The art of Gnomonics (the construction of Sundials). As you will see, there is a symmetrical relationship between the position of the base and the Dialstone and the exhibition board shows how we established the exact position of the South Face, which was essential for the Dials to work accurately.

SECTION 6 - CARVING AND GUILDING

  1. Carving and Craftsmanship
  2. All that Glitters is Gold

The work of the designer/letter carver in creating the faces at her studio in Wiltshire is illustrated through the various stages of design: tracing, initial cutting, painting and gilding. Caroline Webb, in carving the faces had to be 100% accurate for each Dialface to tell the correct time.

SECTION 7 - FOUNDATIONS

  1. A Firm Foundation

The greatest problem we faced was the question of foundations for the 28 ton Pillar. As you can see, underneath the Dials, there are water mains, sewers, gas mains, and telephone and electricity cables criss crossing each other. How could foundations be designed and built to accommodate all these Authorities and their various requirements? The ingenious answer is set out in the Evening Stand article and the illustrations in this section.

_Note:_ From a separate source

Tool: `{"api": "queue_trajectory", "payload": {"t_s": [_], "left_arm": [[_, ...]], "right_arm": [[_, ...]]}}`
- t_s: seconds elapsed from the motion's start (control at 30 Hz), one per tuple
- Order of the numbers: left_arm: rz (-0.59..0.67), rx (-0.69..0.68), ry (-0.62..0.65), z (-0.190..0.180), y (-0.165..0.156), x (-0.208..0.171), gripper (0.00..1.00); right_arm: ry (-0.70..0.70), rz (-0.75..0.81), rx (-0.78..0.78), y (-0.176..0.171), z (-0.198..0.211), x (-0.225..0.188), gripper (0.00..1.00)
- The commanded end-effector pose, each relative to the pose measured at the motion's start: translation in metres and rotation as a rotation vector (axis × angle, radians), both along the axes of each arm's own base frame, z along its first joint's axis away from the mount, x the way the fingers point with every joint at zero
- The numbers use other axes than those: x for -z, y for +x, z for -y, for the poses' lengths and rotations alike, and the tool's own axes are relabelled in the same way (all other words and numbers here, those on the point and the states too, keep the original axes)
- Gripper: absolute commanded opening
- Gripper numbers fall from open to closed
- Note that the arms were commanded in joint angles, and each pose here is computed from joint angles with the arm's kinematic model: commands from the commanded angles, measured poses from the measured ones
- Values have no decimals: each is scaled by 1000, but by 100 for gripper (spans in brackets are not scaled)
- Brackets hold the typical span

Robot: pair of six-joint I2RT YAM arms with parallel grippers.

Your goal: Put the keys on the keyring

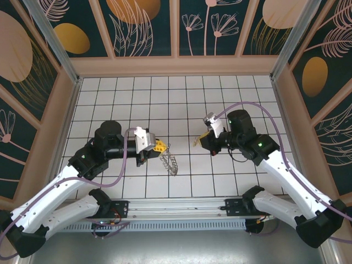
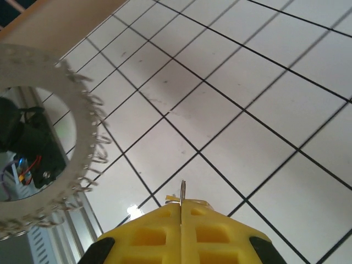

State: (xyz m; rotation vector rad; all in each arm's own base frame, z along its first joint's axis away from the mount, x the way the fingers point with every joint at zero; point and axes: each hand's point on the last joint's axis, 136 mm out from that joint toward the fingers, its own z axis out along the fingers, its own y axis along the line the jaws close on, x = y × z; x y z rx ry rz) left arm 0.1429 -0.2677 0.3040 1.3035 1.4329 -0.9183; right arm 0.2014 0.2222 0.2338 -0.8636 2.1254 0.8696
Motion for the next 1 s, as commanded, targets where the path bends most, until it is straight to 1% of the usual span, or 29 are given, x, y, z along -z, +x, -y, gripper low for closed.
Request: {"api": "queue_trajectory", "payload": {"t_s": [0.0,0.33,0.43,0.5,0.57,0.63,0.73,0.87,0.97], "left_arm": [[32,-7,-45,0,0,-10,0],[37,-12,-48,0,1,-10,0],[37,-15,-58,-2,0,-11,0],[40,-21,-68,-3,-1,-12,0],[47,-41,-72,-5,1,-12,0],[49,-64,-70,-7,4,-12,0],[43,-115,-83,-9,11,-14,0],[31,-186,-134,-16,17,-22,0],[25,-214,-154,-21,17,-22,0]], "right_arm": [[62,-29,95,17,10,2,0],[81,-146,222,31,26,43,0],[113,-197,263,34,29,57,0],[93,-198,301,40,34,64,0],[93,-216,335,45,37,70,0],[133,-247,357,48,37,76,0],[163,-298,401,48,38,97,0],[129,-346,446,47,43,126,0],[74,-368,475,47,50,142,0]]}}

An added problem was the main sewer and what should happen if it ruptured. The ingenious solution was to sit the Pillar on top of a giant concrete stool, so that the Dials could be dug up and the Pillar remain intact.

SECTION 8 - THE TRAINEE MASONS - MASONRY & ERECTION

  1. Carving their Work with Pride
  2. Raising the Column
  3. Build up to Completion

The Pillar is made from many sections and this work was largely carried out by youth trainees at Vauxhall College of Building and at Ashby & Horner Stonemasonry Ltd (the main contractors).

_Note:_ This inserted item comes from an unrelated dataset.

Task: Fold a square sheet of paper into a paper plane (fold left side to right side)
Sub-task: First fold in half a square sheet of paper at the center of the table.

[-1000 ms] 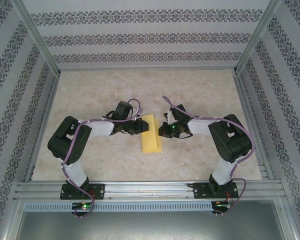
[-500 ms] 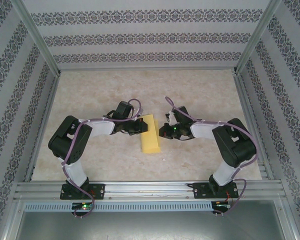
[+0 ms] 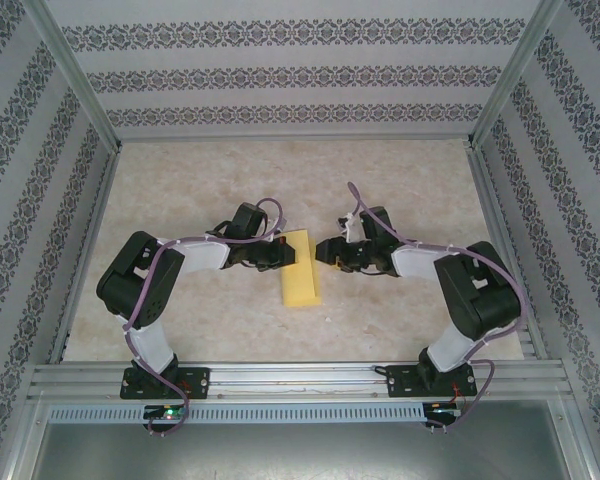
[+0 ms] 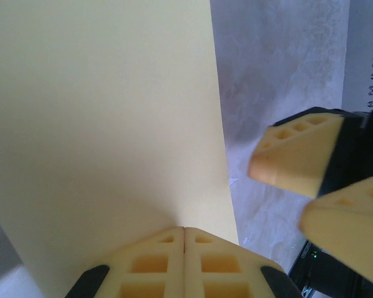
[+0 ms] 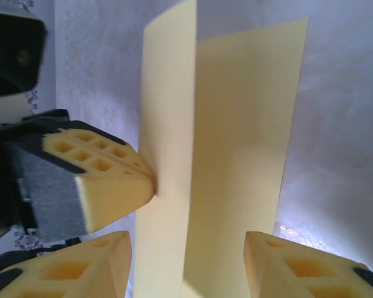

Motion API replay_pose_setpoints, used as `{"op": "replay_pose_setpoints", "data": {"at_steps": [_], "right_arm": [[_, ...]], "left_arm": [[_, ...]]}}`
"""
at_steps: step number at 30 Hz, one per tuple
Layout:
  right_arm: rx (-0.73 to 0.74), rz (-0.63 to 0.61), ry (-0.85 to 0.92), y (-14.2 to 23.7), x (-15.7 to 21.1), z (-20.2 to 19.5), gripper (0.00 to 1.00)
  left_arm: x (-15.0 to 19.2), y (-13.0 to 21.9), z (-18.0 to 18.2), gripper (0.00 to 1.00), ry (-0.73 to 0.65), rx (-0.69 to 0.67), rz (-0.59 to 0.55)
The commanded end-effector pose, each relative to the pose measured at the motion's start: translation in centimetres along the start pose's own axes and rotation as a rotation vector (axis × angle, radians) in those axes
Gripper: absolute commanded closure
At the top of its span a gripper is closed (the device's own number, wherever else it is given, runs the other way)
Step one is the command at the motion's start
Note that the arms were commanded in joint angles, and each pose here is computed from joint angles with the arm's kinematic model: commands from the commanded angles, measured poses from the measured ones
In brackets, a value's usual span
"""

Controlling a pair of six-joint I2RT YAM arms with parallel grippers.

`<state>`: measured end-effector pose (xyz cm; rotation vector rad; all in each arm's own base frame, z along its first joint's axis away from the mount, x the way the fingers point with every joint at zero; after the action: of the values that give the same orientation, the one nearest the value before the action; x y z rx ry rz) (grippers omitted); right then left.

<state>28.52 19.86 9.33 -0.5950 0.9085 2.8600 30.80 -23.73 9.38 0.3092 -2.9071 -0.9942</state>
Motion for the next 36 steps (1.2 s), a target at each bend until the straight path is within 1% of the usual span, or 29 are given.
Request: {"op": "replay_pose_setpoints", "data": {"at_steps": [1, 5, 10, 14, 18, 19, 21, 25, 28, 31, 36], "right_arm": [[-0.066, 0.015, 0.02, -1.2, -0.7, 0.8, 0.5], [-0.085, 0.029, 0.019, -2.1, -0.7, 0.9, 0.54], [-0.104, 0.047, 0.02, -2.9, -0.6, 1.2, 0.62], [-0.103, 0.051, 0.017, -3.2, -0.5, 1.1, 0.74], [-0.074, 0.047, 0.009, -3.3, -0.4, 0.7, 0.91], [-0.061, 0.049, 0.004, -3.3, -0.3, 0.5, 0.95], [-0.037, 0.053, -0.002, -3.3, -0.3, 0.3, 0.99], [0.003, 0.061, -0.003, -3.5, -0.2, -0.1, 1.0], [0.025, 0.069, -0.002, -3.6, -0.1, -0.3, 1.0], [0.033, 0.075, -0.004, -3.7, 0.0, -0.5, 1.0], [0.039, 0.078, -0.008, -3.9, 0.0, -0.7, 1.0]], "left_arm": [[0.3, -0.3, -0.5, 1.0, -0.031, -0.002, 0.008], [0.3, -0.3, -0.4, 1.0, -0.029, -0.004, 0.01], [0.3, -0.3, -0.4, 1.0, -0.028, -0.004, 0.01], [0.3, -0.3, -0.4, 1.0, -0.026, -0.004, 0.01], [0.3, 0.1, -0.8, 1.0, -0.03, -0.001, -0.002], [0.3, 0.3, -0.9, 0.99, -0.033, -0.001, -0.01], [0.3, 0.9, -1.3, 0.94, -0.042, -0.005, -0.028], [0.3, 2.4, -1.4, 0.75, -0.06, -0.068, -0.086], [0.3, 3.5, -0.8, 0.67, -0.06, -0.141, -0.139], [0.4, 3.8, 0.0, 0.63, -0.056, -0.199, -0.148], [0.7, 3.0, 1.1, 0.61, -0.027, -0.226, -0.114]]}}
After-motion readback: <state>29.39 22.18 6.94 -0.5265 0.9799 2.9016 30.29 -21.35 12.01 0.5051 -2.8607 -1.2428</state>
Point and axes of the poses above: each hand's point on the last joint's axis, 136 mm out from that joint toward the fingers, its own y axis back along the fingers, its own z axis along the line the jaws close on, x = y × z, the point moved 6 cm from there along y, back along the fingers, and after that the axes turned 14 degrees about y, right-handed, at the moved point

The process of erection required a complicated scaffold and the one tonne Dialstone had to be lowered and manoeuvred by hand, into a position where the South Face was exactly due South. This process took 3 days with our astronomer and architect in attendance. In the end, each Dialface read time to within 30 seconds; an extraordinary feat from astronomical calculations to drawings, cutting the Dialface, carving and erecting it. Each stage had to be absolutely accurate.

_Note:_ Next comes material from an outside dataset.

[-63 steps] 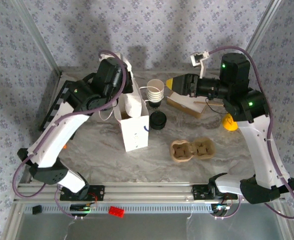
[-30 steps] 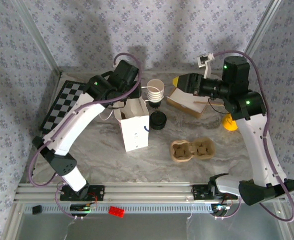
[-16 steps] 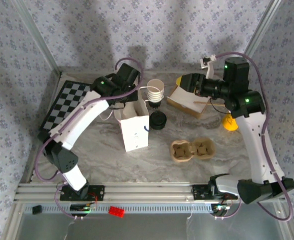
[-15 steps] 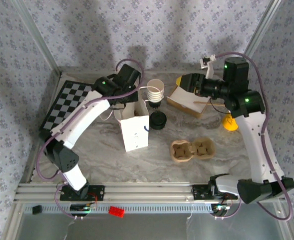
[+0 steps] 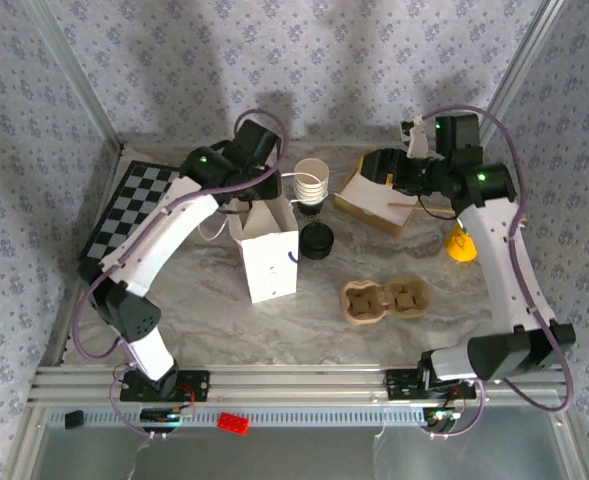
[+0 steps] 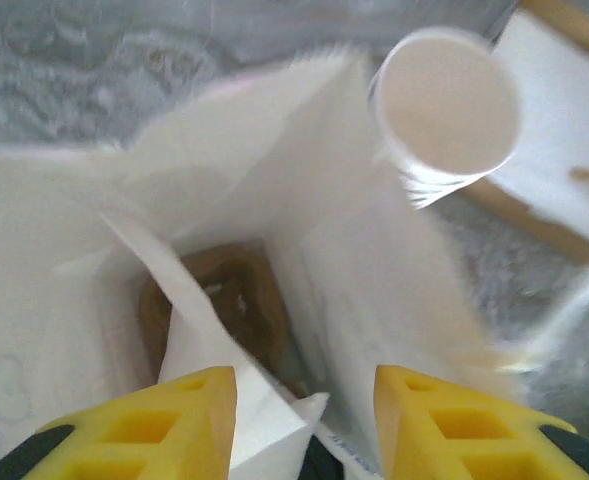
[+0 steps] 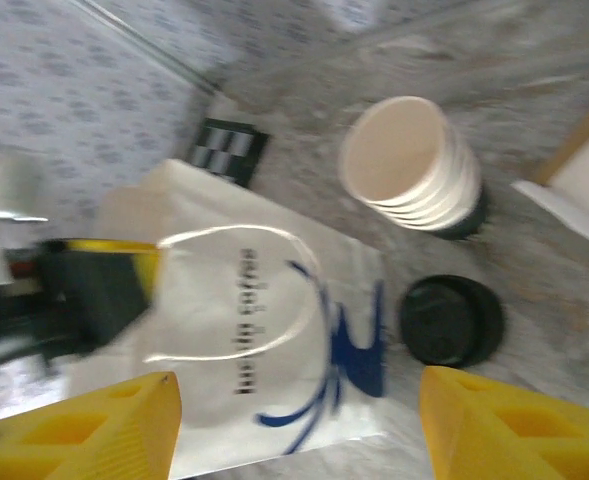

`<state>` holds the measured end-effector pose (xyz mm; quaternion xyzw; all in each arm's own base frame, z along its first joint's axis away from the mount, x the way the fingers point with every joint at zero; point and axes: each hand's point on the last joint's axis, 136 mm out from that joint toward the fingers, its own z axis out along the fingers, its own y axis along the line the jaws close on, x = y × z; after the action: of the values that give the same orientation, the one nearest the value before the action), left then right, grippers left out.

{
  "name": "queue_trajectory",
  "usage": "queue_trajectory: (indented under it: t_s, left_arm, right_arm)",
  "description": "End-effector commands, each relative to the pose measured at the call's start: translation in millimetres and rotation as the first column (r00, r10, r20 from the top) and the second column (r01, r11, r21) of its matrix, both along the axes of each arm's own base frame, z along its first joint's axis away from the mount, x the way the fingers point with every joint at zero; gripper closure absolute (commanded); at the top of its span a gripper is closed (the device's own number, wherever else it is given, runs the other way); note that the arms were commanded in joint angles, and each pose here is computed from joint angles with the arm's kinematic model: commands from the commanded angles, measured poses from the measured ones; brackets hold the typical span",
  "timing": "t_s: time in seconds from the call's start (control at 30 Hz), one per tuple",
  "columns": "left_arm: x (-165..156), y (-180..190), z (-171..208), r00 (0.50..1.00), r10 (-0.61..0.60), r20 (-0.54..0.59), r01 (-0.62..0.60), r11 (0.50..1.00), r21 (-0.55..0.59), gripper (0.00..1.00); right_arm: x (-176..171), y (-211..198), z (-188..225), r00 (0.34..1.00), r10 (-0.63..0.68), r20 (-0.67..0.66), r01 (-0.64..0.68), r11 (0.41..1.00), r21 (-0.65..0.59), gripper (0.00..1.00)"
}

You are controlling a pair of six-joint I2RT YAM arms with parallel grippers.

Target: Pack the takeout coffee

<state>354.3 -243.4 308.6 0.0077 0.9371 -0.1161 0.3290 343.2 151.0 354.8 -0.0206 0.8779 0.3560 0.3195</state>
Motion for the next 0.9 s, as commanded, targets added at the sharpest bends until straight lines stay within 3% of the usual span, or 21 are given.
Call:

SECTION 9 - MONUMENT DIARY & UNVEILING

  1. Landmark Events
  2. A Royal Unveiling

The Sundial Pillar was spectacularly unveiled on 29th June 1989 and these photographs show the events of the day, attended by Queen Beatrix of the Netherlands and her husband Prince Claus as the finale of the year long William & Mary Tercentenary celebrations.

SECTION 10 - HOW TO LOOK AFTER A HISTORIC AREA

  1. How to Look After a Conservation Area
  2. Snapshots of Today
  3. What makes a Place
  4. Modern Times
  5. A Guiding Handbook
  6. A Step by Step Process
  7. Finding out more

This section outlines aspects of the Environmental Study aimed at encouraging accurate restoration of the historic fabric of the area.

SECTION 11 - TRAFFIC MANAGEMENT - STREET IMPROVEMENTS

  1. A Planned Strategy
  2. Restoring the Streets
  3. Transforming the Townscape
  4. A new look at the Circus
  5. Restoring Mercer Street
  6. An old look for Earlham Street
  7. A new future for Monmouth Street
  8. Monmouth Street (North) looks up
  9. Improvements in Shorts Gardens
  10. Renewal in Neal Street
  11. Slowing the pace of Shelton Street

Finally, we set out our proposals for completing the Renaissance Project which would see the completion of the model street improvements carried out in Shorts Gardens and Earlham Street (East), so as to restore this magical space in Central London.

The exhibition can be borrowed for a small fee to cover insurance.

In addition, there is an educational slide pack and a large scale model of Seven Dials illustrating the traffic management proposals.